── The input
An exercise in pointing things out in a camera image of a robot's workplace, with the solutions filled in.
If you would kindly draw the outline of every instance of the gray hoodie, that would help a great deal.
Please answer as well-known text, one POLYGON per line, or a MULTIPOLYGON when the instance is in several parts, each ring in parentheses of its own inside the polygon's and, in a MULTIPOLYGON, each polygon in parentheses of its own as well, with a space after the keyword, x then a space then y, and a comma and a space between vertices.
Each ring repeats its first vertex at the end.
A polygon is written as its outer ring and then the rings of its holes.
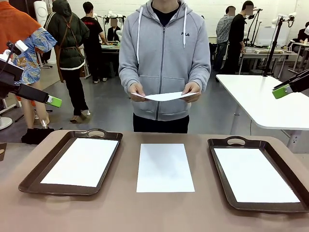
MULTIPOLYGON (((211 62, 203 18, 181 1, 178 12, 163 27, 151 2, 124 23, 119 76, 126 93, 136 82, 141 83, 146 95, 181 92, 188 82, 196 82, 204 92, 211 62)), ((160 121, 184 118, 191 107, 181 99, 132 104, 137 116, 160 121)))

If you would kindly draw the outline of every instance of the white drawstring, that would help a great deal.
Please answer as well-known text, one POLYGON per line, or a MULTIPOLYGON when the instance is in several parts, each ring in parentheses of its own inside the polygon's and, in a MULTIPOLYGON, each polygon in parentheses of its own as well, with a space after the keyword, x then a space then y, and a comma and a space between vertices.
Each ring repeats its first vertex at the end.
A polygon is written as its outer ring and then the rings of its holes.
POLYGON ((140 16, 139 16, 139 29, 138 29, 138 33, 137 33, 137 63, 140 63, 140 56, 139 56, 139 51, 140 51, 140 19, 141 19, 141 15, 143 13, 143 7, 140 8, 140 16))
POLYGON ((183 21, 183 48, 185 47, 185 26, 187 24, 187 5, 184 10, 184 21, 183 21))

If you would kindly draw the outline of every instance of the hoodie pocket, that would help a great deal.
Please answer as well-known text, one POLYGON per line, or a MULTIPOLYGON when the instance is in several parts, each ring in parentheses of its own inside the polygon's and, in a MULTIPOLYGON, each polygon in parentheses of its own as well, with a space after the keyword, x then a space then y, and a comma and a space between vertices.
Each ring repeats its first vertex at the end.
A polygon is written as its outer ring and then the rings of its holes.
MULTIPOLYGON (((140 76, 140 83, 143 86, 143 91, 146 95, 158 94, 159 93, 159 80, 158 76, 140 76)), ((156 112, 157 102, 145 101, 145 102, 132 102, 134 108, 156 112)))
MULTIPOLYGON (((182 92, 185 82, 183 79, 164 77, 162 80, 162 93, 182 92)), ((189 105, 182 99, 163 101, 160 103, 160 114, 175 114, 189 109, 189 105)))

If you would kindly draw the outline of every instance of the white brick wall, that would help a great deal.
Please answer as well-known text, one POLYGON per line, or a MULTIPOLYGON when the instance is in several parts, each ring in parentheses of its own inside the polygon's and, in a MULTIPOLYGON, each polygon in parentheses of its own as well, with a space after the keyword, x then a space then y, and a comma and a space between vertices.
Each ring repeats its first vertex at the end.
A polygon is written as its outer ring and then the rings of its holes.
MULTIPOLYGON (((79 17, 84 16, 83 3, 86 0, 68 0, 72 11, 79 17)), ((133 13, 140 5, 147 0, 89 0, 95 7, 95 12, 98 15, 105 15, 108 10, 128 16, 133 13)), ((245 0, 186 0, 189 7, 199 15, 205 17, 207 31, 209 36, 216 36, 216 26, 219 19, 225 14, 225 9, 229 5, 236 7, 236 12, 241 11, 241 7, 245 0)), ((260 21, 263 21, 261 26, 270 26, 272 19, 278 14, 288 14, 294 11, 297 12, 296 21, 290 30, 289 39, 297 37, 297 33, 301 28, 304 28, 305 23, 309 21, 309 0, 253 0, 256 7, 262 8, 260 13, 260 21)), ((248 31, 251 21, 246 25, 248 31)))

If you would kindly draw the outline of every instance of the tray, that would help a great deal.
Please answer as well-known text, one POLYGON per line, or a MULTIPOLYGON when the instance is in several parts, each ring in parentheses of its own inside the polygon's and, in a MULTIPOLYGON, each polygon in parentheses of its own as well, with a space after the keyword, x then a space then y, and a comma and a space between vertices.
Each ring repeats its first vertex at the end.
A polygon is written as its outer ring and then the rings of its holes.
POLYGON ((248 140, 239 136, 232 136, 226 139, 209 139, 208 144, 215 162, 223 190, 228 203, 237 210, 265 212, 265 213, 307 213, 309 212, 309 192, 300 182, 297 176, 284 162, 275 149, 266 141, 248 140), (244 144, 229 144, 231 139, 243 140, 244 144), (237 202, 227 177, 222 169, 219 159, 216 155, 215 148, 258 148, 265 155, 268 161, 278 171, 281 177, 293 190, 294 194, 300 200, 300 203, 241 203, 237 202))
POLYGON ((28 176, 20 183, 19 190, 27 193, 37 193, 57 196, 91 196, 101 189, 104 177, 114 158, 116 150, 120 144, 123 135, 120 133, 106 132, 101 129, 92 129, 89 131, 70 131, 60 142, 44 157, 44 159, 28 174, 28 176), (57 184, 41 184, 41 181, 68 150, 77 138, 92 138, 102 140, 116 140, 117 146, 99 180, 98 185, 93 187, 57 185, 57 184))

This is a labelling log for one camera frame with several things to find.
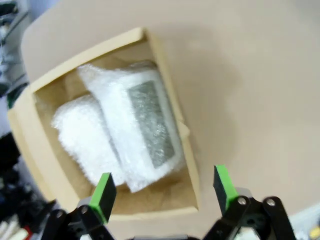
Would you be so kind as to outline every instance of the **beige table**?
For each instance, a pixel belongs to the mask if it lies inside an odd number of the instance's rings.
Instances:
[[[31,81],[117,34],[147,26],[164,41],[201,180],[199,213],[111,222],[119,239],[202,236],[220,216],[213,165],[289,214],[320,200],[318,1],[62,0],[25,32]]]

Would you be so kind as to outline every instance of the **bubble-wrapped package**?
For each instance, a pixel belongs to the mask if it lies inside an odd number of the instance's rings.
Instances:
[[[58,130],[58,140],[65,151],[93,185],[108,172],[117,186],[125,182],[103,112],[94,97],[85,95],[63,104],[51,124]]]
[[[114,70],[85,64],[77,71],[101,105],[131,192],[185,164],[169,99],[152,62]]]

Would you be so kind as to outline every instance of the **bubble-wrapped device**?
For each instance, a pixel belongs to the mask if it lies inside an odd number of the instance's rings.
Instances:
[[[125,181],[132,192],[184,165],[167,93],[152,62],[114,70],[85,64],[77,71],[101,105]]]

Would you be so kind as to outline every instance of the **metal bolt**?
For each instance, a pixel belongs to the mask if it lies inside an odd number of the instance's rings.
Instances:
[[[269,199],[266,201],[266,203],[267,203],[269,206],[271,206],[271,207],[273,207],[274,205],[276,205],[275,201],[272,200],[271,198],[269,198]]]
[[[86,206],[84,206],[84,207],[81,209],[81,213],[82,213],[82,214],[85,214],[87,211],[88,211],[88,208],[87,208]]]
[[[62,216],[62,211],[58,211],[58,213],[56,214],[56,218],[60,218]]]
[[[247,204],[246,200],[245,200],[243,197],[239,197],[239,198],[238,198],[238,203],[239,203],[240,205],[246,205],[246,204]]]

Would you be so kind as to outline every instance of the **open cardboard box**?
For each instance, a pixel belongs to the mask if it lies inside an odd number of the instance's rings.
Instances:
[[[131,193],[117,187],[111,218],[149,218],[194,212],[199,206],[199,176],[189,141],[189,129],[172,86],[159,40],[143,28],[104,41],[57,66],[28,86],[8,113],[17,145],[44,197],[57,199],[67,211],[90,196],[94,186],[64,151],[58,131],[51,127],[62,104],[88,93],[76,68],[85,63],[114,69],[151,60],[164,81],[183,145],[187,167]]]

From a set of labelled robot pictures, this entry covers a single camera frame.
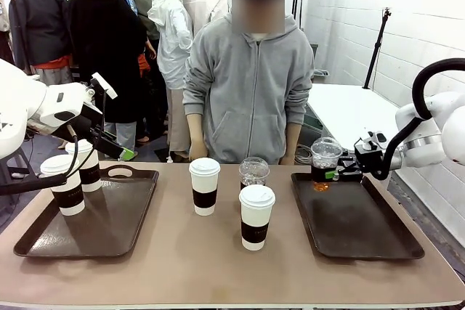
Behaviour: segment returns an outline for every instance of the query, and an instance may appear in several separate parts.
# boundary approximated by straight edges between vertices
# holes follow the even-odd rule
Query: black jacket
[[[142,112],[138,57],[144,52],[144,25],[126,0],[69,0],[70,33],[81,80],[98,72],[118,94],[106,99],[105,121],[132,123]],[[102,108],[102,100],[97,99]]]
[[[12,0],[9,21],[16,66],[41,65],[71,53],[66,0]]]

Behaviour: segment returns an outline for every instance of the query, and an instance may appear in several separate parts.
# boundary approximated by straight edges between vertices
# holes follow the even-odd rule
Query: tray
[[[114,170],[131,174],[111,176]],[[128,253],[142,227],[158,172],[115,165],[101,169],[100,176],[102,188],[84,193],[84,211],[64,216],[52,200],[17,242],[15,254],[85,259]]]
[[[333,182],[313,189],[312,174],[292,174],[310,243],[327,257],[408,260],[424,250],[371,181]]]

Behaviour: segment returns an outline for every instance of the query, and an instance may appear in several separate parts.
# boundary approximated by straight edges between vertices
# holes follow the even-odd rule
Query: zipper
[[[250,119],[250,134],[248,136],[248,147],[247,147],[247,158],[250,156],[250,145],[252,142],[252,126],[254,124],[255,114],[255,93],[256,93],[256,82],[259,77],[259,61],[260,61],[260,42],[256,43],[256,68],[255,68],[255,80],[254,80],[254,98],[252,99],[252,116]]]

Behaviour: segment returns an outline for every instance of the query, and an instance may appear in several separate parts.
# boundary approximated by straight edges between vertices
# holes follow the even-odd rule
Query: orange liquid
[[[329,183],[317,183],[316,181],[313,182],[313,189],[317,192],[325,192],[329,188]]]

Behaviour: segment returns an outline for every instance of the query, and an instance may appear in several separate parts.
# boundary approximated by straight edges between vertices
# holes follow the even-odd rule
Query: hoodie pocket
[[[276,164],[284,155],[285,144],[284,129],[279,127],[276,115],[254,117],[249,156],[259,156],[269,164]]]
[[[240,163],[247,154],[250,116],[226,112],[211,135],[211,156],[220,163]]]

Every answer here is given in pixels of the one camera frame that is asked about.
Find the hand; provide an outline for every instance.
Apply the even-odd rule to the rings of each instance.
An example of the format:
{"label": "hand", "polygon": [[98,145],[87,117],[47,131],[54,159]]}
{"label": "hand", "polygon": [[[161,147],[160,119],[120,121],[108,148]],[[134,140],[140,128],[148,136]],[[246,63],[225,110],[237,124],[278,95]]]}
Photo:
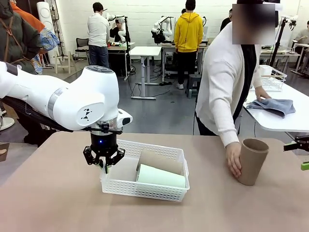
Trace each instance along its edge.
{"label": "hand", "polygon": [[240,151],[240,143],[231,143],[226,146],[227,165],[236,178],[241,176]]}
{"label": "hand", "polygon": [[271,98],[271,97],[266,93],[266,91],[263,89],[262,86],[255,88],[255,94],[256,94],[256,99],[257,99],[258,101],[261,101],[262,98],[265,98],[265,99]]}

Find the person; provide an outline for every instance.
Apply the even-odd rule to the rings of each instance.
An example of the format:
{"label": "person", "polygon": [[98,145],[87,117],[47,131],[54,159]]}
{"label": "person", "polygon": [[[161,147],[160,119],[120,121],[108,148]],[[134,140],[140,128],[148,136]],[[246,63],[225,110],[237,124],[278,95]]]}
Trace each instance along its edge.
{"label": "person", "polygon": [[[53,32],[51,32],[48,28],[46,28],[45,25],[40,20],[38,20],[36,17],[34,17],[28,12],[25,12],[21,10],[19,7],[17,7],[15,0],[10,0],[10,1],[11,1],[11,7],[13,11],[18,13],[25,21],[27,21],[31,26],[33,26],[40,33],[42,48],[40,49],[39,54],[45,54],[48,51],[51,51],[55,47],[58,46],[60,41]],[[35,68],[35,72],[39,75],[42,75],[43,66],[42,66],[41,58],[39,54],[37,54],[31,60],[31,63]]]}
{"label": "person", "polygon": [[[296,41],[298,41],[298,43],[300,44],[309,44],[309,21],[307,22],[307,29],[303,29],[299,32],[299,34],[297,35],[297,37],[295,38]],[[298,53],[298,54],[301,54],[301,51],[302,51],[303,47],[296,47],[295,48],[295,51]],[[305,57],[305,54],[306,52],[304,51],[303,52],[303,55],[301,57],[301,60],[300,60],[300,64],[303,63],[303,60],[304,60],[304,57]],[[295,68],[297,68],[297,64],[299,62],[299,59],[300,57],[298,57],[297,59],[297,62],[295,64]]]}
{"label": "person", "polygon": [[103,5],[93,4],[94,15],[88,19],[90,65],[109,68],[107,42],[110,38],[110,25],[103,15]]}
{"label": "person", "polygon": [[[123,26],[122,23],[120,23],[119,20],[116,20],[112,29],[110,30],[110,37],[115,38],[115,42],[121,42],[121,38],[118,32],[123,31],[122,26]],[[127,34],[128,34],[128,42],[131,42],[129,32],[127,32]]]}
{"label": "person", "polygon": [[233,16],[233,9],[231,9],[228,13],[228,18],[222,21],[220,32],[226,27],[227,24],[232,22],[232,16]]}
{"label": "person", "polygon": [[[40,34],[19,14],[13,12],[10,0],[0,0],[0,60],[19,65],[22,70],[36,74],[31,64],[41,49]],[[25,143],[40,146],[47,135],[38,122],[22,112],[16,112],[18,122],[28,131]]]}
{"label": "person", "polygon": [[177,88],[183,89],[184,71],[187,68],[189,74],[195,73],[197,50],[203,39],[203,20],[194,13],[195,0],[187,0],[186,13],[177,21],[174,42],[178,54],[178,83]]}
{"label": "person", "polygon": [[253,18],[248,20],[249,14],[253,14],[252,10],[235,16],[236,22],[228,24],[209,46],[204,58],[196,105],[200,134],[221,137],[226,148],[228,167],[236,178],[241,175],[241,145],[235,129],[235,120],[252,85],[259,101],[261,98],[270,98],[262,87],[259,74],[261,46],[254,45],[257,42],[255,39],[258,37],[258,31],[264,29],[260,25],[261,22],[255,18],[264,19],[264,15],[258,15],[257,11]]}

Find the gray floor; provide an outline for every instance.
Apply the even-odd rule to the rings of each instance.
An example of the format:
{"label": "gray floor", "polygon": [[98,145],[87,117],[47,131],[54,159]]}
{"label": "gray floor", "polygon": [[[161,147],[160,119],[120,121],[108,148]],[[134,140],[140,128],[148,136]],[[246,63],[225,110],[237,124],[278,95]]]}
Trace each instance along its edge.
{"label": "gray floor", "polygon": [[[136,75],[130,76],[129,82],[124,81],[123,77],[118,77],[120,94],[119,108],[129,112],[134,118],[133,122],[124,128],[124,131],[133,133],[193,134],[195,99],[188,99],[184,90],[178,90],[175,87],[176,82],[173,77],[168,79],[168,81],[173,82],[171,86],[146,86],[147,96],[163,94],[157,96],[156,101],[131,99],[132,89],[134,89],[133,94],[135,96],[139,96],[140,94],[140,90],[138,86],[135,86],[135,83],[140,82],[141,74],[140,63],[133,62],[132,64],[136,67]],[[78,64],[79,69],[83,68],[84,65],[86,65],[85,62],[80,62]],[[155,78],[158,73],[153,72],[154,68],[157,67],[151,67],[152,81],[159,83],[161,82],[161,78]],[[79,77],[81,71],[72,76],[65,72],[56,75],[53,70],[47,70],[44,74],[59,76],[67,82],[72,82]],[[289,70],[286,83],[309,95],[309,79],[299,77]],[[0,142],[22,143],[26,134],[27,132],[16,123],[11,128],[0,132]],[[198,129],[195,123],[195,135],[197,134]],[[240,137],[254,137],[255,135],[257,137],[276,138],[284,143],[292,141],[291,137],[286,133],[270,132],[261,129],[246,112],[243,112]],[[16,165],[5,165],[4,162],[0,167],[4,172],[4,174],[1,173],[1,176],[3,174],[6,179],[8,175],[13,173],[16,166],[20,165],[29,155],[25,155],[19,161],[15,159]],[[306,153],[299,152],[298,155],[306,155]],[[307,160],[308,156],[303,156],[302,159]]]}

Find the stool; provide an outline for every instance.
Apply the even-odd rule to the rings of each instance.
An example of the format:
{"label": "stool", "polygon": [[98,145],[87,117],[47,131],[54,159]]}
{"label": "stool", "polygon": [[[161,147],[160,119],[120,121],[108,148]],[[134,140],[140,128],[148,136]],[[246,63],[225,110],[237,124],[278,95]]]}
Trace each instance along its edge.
────
■ Task details
What lines in the listing above contain the word "bubble"? Show each one.

■ Response for this exercise
Would you be so kind as to outline every instance of the **bubble-wrapped package**?
Would you be so kind as to outline every instance of the **bubble-wrapped device**?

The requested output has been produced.